As I noted in a prior posting, the GAO reported to the Senate Finance Committee last December that there is a high degree of noncompliance in the S corporation context. See GAO,"Actions Need to Address Noncompliance with S Corporation Tax Rules" (GAO-10-195, December 2009). The report notes that a large majority of S corporations misreport at least one item (68%) and that misreporting almost always advantages the taxpayer rather than the government (80% of misreported items are taxpayer-favorable). S Corporations tend to deduct ineligible expenses and shareholders of S corporations tend to miscalculate basis when taking losses. S corporations also tend to pay inadequate wages (more than $26 billion too little in 2003-2004), which results in underpayment of payroll taxes (social security and medicare).
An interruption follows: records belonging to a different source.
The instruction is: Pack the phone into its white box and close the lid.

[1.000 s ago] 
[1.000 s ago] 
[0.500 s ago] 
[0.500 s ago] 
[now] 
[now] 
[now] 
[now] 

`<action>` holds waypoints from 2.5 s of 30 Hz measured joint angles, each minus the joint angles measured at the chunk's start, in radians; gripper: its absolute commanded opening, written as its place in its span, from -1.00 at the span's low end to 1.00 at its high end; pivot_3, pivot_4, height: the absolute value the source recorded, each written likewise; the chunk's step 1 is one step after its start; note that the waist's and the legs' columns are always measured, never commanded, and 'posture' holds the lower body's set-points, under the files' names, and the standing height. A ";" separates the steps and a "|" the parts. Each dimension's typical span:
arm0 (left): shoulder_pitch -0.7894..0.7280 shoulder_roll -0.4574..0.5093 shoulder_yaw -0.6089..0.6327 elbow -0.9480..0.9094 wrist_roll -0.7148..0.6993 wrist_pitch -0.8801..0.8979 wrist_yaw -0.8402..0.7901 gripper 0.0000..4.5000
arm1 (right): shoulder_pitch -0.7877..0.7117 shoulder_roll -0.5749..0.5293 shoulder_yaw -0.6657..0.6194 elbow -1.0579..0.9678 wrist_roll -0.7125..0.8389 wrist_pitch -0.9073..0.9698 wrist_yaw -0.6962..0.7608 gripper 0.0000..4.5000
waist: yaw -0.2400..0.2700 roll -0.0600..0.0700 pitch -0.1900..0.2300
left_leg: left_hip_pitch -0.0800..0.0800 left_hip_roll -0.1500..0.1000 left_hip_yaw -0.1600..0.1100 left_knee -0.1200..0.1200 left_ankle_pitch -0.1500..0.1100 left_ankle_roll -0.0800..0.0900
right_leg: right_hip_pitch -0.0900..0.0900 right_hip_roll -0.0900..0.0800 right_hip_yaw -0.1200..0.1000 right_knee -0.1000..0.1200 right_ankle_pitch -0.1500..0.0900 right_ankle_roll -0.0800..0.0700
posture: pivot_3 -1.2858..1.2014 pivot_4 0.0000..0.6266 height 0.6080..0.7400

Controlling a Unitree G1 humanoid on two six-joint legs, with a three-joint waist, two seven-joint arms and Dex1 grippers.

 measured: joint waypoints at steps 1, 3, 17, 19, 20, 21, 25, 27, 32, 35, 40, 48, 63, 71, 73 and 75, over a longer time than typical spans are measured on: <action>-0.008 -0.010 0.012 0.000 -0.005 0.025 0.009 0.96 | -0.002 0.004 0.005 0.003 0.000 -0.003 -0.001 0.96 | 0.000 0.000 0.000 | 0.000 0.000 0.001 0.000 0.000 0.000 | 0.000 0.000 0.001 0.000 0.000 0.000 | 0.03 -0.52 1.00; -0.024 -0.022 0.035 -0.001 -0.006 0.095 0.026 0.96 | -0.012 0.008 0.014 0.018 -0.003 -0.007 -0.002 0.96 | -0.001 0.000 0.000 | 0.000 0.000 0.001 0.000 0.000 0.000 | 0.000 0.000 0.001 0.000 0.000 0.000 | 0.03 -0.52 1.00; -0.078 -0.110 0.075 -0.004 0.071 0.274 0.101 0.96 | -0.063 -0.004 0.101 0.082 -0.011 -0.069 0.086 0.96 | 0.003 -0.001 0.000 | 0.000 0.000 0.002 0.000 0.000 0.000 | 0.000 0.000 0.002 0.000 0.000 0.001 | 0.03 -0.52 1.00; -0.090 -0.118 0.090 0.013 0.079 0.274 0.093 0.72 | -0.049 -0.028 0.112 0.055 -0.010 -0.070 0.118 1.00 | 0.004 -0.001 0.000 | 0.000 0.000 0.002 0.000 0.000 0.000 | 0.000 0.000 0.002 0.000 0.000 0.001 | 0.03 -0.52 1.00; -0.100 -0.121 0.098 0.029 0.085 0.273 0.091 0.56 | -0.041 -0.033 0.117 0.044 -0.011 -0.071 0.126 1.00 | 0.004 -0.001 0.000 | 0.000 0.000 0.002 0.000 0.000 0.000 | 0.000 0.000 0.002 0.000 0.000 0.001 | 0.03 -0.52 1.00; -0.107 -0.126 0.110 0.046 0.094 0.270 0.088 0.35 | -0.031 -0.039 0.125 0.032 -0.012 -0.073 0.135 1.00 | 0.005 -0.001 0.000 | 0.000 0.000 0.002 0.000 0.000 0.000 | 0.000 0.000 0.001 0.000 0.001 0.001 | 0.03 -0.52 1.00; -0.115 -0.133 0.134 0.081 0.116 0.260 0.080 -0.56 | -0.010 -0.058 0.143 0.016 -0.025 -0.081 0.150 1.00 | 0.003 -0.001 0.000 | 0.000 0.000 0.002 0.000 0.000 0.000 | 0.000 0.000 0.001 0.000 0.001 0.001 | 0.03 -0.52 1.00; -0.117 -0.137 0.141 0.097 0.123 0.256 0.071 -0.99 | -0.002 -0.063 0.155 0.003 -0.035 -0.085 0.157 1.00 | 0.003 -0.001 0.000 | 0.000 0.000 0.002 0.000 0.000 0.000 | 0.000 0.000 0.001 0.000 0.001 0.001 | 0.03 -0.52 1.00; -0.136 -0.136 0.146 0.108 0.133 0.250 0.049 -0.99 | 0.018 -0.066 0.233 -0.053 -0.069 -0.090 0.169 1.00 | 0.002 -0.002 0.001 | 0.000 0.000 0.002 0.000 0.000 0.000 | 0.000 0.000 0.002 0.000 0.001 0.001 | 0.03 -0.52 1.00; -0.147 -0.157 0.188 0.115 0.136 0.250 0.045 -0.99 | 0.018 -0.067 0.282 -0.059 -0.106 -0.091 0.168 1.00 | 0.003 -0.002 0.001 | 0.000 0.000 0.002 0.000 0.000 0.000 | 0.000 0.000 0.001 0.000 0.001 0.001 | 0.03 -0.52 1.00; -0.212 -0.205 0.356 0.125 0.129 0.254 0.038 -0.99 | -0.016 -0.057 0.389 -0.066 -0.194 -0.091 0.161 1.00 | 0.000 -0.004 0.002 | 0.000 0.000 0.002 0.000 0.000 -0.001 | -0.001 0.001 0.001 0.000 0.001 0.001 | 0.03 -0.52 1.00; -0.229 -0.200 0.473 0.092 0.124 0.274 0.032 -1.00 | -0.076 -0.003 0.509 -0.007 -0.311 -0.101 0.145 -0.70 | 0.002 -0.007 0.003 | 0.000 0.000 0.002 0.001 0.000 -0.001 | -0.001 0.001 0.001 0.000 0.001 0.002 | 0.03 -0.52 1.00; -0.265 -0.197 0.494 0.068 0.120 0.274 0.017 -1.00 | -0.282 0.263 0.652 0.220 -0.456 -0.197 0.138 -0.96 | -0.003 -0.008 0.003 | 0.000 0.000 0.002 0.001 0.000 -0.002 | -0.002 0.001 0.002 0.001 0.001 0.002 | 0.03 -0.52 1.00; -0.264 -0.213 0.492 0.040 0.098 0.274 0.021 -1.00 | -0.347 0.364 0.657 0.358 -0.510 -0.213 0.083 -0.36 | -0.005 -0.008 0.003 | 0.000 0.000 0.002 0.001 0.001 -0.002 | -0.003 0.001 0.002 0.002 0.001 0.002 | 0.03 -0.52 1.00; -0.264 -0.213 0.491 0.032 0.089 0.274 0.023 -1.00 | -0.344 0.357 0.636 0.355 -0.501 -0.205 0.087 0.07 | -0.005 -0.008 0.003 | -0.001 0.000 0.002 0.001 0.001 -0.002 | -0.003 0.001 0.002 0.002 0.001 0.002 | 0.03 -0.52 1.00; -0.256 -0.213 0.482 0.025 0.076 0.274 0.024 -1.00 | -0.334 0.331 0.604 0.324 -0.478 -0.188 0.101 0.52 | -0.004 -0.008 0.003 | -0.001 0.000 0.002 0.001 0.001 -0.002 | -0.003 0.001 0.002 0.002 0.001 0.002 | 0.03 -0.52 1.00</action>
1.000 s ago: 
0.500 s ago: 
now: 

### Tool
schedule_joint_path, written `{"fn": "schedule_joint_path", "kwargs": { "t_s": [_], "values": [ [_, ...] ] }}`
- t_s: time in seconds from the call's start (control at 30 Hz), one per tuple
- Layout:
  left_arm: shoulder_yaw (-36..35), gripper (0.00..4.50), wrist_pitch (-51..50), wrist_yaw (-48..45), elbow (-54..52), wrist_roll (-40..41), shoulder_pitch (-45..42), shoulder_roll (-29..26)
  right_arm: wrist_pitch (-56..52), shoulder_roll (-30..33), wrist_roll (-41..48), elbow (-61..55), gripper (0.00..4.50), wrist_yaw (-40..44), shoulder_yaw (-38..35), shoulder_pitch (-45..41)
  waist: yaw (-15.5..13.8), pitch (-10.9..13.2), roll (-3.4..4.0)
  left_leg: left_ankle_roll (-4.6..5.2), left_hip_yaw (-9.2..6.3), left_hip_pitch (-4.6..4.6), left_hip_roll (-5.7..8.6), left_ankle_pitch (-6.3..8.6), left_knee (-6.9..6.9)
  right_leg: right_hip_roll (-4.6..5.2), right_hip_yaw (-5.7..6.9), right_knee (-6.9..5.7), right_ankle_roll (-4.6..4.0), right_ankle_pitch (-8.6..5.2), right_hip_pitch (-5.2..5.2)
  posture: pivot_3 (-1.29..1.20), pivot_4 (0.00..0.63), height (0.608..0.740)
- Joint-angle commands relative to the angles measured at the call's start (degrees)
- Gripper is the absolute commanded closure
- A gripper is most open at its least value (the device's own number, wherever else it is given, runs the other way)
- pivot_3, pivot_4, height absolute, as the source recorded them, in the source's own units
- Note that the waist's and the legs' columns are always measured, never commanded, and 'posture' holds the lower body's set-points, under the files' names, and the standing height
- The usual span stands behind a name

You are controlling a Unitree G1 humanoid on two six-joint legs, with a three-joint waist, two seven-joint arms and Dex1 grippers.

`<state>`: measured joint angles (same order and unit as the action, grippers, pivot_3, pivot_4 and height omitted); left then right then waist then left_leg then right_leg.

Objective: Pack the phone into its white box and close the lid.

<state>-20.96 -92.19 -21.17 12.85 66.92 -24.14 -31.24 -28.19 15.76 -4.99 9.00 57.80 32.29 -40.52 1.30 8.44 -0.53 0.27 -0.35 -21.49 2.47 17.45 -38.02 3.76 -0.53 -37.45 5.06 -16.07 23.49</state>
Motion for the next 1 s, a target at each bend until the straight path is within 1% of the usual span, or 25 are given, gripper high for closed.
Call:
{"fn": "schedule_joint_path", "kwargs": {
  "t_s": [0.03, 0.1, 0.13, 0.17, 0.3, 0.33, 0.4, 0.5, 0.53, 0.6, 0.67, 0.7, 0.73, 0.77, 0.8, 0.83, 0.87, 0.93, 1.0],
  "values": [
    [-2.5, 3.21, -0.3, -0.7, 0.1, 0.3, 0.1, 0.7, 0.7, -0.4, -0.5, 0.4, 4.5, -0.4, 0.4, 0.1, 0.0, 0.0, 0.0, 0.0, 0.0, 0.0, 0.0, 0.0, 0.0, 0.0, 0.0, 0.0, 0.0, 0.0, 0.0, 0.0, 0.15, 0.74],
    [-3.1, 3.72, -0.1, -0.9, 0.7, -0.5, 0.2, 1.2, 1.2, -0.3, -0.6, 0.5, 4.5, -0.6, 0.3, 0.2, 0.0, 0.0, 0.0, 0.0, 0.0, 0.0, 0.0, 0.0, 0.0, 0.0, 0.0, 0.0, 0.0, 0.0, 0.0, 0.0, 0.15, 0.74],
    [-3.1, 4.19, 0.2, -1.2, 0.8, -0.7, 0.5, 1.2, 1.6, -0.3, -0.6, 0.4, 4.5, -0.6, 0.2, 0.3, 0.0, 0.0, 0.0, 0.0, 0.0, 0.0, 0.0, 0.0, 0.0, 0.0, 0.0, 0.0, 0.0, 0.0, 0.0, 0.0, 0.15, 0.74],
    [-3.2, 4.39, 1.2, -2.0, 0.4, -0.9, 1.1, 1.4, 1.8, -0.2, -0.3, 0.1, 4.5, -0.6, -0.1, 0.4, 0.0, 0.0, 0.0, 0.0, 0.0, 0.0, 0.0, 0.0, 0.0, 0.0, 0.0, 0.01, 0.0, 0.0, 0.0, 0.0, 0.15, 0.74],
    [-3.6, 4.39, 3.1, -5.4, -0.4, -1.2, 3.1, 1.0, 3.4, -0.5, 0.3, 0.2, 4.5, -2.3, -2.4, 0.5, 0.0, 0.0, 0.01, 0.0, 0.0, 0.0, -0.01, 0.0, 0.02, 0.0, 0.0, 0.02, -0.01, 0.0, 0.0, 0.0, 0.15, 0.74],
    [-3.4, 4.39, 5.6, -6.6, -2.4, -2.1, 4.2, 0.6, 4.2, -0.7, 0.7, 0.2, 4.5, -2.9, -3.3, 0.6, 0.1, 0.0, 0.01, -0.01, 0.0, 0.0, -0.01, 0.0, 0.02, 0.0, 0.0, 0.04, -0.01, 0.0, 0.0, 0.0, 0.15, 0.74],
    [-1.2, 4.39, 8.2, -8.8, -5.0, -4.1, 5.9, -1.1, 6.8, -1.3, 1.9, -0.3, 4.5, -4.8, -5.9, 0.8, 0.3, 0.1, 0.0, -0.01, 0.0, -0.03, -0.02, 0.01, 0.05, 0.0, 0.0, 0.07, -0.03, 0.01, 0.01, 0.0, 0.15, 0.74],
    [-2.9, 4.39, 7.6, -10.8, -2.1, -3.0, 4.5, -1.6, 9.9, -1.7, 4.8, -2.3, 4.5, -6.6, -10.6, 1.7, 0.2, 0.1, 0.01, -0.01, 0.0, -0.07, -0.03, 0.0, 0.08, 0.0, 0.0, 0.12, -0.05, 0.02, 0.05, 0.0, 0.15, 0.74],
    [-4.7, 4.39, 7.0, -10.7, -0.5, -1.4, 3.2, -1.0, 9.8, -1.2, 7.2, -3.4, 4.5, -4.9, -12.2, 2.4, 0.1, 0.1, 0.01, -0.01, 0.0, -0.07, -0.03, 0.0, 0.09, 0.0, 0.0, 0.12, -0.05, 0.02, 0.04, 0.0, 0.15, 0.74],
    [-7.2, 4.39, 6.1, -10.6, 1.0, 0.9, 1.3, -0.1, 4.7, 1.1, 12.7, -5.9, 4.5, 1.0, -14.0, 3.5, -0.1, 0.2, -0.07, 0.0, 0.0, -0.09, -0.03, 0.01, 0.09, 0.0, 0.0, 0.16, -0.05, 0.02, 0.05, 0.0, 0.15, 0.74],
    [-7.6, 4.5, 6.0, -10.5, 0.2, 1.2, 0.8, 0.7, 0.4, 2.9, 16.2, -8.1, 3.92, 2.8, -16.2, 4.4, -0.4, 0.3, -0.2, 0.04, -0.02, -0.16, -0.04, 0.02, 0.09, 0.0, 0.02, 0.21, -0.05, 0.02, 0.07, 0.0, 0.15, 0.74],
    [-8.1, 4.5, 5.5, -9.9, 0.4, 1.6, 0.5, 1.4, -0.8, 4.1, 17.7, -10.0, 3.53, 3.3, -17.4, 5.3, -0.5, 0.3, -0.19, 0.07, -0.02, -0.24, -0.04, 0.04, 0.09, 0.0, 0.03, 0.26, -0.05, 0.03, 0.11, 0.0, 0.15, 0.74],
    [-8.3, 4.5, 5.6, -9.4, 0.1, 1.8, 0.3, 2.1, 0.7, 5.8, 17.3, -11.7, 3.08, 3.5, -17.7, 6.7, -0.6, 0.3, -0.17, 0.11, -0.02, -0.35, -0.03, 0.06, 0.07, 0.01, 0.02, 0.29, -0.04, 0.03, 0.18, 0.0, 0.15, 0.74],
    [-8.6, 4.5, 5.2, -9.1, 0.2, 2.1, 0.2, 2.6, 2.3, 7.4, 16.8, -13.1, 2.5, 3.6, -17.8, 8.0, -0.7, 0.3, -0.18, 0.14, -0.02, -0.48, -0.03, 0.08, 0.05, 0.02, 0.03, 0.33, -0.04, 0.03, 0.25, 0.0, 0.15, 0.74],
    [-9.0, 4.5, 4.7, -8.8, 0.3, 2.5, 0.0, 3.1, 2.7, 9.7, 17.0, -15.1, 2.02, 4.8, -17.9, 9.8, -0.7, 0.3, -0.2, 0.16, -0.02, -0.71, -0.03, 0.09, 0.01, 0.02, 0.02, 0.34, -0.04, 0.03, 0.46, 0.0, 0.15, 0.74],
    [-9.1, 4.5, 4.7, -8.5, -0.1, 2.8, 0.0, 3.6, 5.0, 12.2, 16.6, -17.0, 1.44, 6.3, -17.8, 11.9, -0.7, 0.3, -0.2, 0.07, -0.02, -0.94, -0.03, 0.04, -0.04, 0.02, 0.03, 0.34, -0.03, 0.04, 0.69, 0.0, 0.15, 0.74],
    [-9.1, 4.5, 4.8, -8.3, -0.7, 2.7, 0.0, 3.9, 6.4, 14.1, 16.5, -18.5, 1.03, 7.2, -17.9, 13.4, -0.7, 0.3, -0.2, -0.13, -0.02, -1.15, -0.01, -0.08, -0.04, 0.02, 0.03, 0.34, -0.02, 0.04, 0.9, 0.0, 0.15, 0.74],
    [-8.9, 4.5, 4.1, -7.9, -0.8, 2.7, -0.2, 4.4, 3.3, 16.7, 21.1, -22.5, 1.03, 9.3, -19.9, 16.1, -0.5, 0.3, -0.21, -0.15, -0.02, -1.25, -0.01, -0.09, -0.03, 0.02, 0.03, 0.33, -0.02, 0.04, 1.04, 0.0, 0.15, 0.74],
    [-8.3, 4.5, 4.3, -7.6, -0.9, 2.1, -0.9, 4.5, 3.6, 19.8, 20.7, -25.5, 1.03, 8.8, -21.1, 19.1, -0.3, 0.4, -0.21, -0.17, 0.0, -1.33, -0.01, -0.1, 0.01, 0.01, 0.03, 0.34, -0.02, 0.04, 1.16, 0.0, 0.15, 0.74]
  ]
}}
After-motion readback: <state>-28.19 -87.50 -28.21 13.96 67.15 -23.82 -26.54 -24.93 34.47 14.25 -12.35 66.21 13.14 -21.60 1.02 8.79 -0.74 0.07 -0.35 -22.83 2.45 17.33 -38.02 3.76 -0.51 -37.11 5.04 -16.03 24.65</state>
There is considerable anecdotal evidence of the misreporting of partnership items. I have spoken with practitioners who contend that the rules are "honored in the breach"--i.e., that much partnership reporting is simply reported as the partners want it without much regard to whether the rules are satisfied or not. The uncertainty about the interpretation of partnership rules and the treatment of service interests in partnerships are both worrisome.
It is not clear, at any rate, what rationale justifies the existence of both S corporations and Partnerships as pass-through tax regimes. In my view, Congress should limit the electibility of the tax regime applicable to taxpayers, and then we should carefully monitor taxpayers' use of whatever pass-through regime we retain to prevent basis manipulation, inaccurate deductions, and inappropriate shifting of income or losses among the owners of the entity. At the same time, Congress should eliminate the possibility that compensation payments are treated as capital gains or are understated (codifying an interpretation of the partnership rules to eliminate the carried interest scam, if partnerships are retained, or requiring adequate compensation and payroll tax payments in the S Corporation context, if S corps are retained).